Dafür ist sein Spiel nicht filigran genug, nicht ganz so versiert im Dribbling. Yarmolenko lebt eher von seiner Wucht und Dynamik, er ist ein zielstrebiger Spieler, schnörkellos und kalt im Abschluss. Und er ist nach knapp zehn Jahren im Profifußball ungeheuer erfahren. In der Ukraine wird er gerne mit Arjen Robben verglichen - wegen des "Robben-Moves", wenn Yarmolenk als Linksfuß von der rechten Außenbahn in die Mitte schneidet, um dann abzuschließen.

Ein Aubameyang-Ersatz?

Die Borussia hat sich eine Mischung aus Dembélé und Piere-Emerick Aubameyang eingekauft.

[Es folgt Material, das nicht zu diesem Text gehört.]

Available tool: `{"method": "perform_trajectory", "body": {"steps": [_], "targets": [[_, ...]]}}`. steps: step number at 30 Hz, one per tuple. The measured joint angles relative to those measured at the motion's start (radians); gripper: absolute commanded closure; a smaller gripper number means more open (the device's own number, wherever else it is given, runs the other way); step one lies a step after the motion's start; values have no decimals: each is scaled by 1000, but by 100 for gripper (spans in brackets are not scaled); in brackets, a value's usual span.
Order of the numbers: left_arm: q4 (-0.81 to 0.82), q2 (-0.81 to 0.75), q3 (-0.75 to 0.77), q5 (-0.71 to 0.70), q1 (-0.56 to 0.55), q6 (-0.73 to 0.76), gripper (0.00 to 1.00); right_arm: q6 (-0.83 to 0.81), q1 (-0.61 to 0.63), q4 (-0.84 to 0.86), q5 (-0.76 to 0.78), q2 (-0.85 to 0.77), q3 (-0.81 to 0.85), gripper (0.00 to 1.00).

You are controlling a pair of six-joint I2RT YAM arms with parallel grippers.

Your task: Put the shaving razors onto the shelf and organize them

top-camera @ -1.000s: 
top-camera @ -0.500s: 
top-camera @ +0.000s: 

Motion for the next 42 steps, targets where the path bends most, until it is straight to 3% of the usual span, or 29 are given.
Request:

Spätestens nach dem Abgang von Adrian Ramos im letzten Winter fehlte Dortmund ein kantiger Keilstürmer, der in gewissen Spielsituationen an der Seite oder anstelle von Aubameyang hätte stürmen können.

Jetzt ist dieser Ersatz endlich da - wobei die Sache mit dem "Ersatz" noch bis Donnerstag auf zweierlei Arten interpretiert werden könnte.

Erst wenn das Transferfenster in der Bundesliga endlich schließt und Aubameyang dann immer noch Spieler des BVB ist, wäre Yarmolenko ein Ersatz im Sinne von Ergänzung zu Aubameyang.

Alle anderen Szenarien, die die Borussia zuletzt brüsk von sich wieß, würden eine andere Lesart bedeuten. Aber dass der Gabuner so unvermittelt doch noch einen Abgang macht, scheint momentan fast ausgeschlossen.

Zusammen mit Christian Pulisic, der in vielen seiner Qualitäten an Dembélé erinnert, hat der BVB den Abgang des Franzosen halb intern und halb extern kompensiert und dank Yarmolenkos Stärken sogar noch einen zusätzlichen Mittelstürmer dazu gewonnen.

Gedrängel um die Plätze

Trainer Peter Bosz bieten sich deshalb noch mehr Alternativen.

Was auf lange Sicht unweigerlich auch zu harten Personalentscheidungen führen wird. Der BVB ist in der Offensive nicht nur qualitativ überdurchschnittlich besetzt, sondern auch quantitativ.

Shinji Kagawa, Gonzalo Castro, Alexander Isak, Maximilian Philipp und Mario Götze kämpfen derzeit schon um die begrenzten Plätze. Auch Emre Mor ist immer noch Teil des Kaders, der Türke hat noch keinen passenden neuen Klub gefunden.

Und im Wartestand befinden sich Hochkaräter wie Andre Schürrle und Marco Reus.

Aubameyang ist gesetzt, Pulisic ist seiner derzeitigen Verfassung auch. Vielleicht erkämpft sich Götze diesen Status nach und nach ebenfalls wieder zurück. Alle anderen sind Teilzeitarbeiter. Auch Yarmolenko wird sich erstmal beweisen müssen.

In der Ukraine war die heimische Liga eine Zwei-Team-Veranstaltung, der Titel wurde zwischen Dynamo und dem ewigen Rivalen Schachtjor Donezk vergeben.

Dazu kamen die politischen Wirrungen und die Reduzierung der Liga von 16 auf zwölf Teams.

Yarmolenko wird sich an das gehobene Niveau der Bundesliga gewöhnen.

In Bosz‘ 4-3-3-System jedenfalls ist für einen Spieler mit seinen Qualitäten eine Planstelle als Mittelstürmer-Flügelstürmer-Hybrid zu vergeben. Andriy Yarmolenko muss jetzt nur noch zugreifen.